Contrary to OPS and CSI, replicating native acetabular version would only satisfy Hip-Spine Classification¹⁶ recommendations in 40% of cases. In most cases, native version was below Hip-Spine algorithm recommendations. The Hip-Spine algorithm¹⁶ is simple to use and interpret but has certain limitations⁷. Furthermore, its description has been in posterior approach THAs with navigation/robotics and use of dual mobility in patients with abnormal spinopelvic characteristics¹⁶. To date, there has been no external validation without additional technology and, thus, the low dislocation reported¹⁶ cannot solely be attributed to cup orientations achieved.

There was low agreement between all 3 hip-spine algorithms, which further contributes to the complexity on how best to incorporate hip-spine analysis into practice. Replicating native version (as per TAL) and reducing inclination to 40° would satisfy at least one validated hip-spine algorithm in most cases and should be advocated. Surgeons should focus on how best to achieve this as reliably as possible. This can be done visually and with simple tools (e.g., inclinometer)^22,32. Considering that surgeons may display poor ability to achieve target orientations³⁶ and the potentially narrower safe orientation windows, advanced technology with proven ability to improve intraoperative accuracy^20,24,26,37, is likely to improve outcomes as such tools can improve overall reconstruction accuracy.
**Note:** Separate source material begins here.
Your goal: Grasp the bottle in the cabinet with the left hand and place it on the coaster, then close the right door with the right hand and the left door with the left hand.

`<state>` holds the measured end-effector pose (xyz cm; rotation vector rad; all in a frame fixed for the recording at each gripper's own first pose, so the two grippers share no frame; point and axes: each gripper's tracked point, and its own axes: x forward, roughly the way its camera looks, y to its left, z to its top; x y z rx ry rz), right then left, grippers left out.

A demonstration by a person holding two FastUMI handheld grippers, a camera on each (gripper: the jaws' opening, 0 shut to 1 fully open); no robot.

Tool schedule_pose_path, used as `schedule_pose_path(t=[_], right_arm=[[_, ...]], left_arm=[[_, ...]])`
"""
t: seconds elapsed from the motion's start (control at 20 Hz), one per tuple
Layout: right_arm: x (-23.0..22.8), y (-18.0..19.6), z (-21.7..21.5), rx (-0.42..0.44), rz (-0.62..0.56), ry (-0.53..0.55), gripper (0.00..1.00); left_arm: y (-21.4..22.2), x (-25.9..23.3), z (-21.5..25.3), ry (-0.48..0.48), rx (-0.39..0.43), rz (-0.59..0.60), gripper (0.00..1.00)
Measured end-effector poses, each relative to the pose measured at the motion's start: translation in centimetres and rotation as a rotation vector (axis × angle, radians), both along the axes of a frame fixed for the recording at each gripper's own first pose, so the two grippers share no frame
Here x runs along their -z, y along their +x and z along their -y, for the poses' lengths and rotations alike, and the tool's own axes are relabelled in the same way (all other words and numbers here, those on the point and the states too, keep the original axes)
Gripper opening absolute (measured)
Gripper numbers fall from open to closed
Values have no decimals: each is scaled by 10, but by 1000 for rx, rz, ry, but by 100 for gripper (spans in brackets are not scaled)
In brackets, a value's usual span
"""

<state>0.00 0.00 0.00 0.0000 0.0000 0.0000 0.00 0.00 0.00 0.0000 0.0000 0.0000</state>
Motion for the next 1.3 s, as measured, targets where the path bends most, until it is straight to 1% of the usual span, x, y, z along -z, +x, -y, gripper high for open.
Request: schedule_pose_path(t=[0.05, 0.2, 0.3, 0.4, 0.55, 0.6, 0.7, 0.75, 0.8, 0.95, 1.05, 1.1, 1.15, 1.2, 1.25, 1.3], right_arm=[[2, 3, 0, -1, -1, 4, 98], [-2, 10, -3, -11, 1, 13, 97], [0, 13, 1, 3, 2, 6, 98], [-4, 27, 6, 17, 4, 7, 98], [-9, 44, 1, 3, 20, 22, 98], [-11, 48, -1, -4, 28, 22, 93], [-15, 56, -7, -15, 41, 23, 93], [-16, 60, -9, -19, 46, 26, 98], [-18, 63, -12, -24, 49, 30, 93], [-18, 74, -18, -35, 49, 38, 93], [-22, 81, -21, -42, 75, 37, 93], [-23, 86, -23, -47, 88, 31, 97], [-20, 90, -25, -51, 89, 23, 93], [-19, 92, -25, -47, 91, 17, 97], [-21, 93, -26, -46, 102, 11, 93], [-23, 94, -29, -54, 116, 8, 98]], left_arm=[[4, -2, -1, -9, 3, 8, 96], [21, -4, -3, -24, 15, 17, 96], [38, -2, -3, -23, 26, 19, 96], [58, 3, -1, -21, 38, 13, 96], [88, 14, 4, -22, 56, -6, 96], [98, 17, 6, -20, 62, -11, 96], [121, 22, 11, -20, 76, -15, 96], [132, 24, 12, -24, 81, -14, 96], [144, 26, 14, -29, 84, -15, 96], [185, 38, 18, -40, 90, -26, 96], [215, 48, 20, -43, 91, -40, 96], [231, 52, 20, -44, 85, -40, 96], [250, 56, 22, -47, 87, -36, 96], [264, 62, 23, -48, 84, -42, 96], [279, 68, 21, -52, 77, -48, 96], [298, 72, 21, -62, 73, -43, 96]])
Furthermore, as dislocation rates reduce, optimal reconstructions should aim at improving outcome by reducing (sub)clinical impingement.
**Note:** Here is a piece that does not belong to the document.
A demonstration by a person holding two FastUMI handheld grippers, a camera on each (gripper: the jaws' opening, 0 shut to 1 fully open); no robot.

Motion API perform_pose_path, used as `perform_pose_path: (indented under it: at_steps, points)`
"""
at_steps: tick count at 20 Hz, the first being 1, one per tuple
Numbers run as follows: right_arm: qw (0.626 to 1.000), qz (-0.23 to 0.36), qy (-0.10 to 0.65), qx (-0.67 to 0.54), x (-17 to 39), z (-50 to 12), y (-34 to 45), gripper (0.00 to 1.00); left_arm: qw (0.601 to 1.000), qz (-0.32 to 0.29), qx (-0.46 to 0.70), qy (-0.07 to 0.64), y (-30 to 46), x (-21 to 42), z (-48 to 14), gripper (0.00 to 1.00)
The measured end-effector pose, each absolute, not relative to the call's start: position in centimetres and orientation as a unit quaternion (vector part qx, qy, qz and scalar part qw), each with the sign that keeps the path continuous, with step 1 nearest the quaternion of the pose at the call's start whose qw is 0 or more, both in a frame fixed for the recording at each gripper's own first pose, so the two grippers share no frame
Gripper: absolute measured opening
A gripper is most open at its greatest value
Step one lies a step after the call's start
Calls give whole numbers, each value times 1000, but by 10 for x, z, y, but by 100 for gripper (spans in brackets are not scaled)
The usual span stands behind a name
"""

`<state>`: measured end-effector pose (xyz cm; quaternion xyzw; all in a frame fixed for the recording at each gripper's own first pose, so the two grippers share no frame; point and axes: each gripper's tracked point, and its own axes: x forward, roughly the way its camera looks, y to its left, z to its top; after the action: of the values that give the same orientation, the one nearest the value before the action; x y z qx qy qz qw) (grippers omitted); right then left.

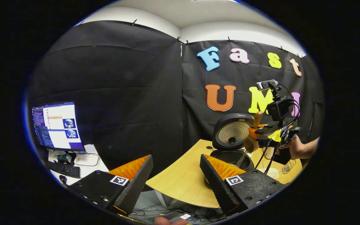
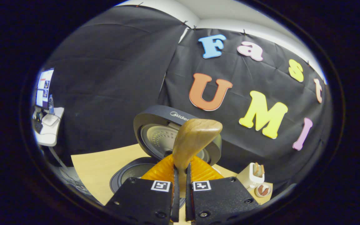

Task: Close the left gripper, press the button to open the rice cooker; take a wooden spoon from the chopstick holder with the right hand, scoop a spoonful of rice and pour it into the rice cooker, then put the wooden spoon back into the chopstick holder.

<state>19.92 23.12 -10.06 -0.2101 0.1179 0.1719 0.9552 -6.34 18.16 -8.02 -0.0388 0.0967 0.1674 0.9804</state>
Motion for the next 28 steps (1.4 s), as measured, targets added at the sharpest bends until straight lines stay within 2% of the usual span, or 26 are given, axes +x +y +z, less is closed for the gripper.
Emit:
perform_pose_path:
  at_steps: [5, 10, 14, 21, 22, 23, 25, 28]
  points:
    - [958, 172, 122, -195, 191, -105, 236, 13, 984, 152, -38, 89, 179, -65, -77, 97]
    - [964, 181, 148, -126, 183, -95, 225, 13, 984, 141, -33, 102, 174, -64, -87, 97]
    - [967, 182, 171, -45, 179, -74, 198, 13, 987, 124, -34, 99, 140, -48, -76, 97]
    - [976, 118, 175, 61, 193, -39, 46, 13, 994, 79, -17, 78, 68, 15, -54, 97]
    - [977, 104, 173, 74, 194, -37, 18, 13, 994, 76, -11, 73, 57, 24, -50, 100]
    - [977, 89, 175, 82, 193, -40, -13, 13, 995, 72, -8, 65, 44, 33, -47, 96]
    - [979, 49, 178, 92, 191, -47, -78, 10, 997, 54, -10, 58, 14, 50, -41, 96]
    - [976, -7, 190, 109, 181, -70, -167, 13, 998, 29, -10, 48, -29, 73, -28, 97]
This study suffers from certain limitations. First, it suffers from inherent limitations associated with a retrospective study design. Second, we focused on the contribution of acetabular orientation toward outcome/instability. Numerous additional variables contribute, including femoral version, head size, offset, soft tissue repair, and surgical approach. However, the primary aim of this study was to uncouple cup orientation, native acetabular anatomy, and spinopelvic characteristics. Third, TAL, besides not always being visible intraoperatively, was not directly visible on CT scans and was instead inferred from anatomical landmarks. Both the TAL and ARP were determined using similar methods, and TAL anteversion was in close proximity to that defined by ARP, which has been validated previously^28,29.

Conclusion

Replication of native acetabular version and 40° of inclination (±5°) would satisfy at least one hip-spine algorithm target in 88% of cases and is a reasonable target if no advanced hip-spine algorithms are used for preoperative planning or intraoperative execution. Consideration of increasing acetabular version should be given in men without adverse spinopelvic characteristics. The lack of agreement between algorithms, yet low dislocation rates reported with their use, indicates that although achieving “optimal” cup orientation is of value, other parameters are of importance too that probably contribute to the outcomes reported, emphasizing the holistic approach necessary for improved outcome.